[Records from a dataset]
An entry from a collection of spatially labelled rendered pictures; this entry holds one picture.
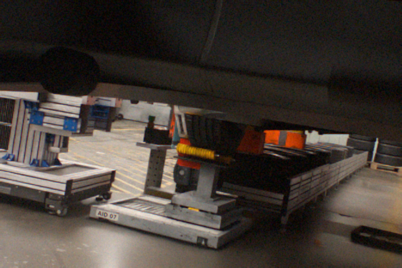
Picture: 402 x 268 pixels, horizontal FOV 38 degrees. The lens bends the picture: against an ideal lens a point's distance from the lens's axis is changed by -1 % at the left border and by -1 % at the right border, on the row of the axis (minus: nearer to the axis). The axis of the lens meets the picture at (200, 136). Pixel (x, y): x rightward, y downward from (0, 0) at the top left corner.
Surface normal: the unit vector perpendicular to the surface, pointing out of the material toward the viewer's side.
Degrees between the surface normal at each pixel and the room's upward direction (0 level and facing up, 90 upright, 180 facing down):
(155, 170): 90
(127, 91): 90
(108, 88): 90
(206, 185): 90
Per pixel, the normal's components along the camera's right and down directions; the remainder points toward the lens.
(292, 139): -0.33, 0.00

• Work instruction:
Repeat each record as given. No picture belongs in the copy.

• Response below:
An entry from a collection of spatially labelled rendered pictures; this entry holds one picture.
Picture: 402 x 268 pixels, horizontal FOV 38 degrees. The lens bends the picture: against an ideal lens a point's distance from the lens's axis is changed by -1 % at the left border and by -1 % at the right border, on the row of the axis (minus: nearer to the axis). The axis of the lens meets the picture at (200, 136). Pixel (x, y): x rightward, y downward from (0, 0) at the top left corner.
Surface normal: the unit vector perpendicular to the surface, pointing out of the material toward the viewer's side.
Degrees between the surface normal at each pixel and the room's upward direction (0 level and facing up, 90 upright, 180 facing down):
(155, 170): 90
(127, 91): 90
(108, 88): 90
(206, 185): 90
Per pixel, the normal's components along the camera's right and down directions; the remainder points toward the lens.
(292, 139): -0.33, 0.00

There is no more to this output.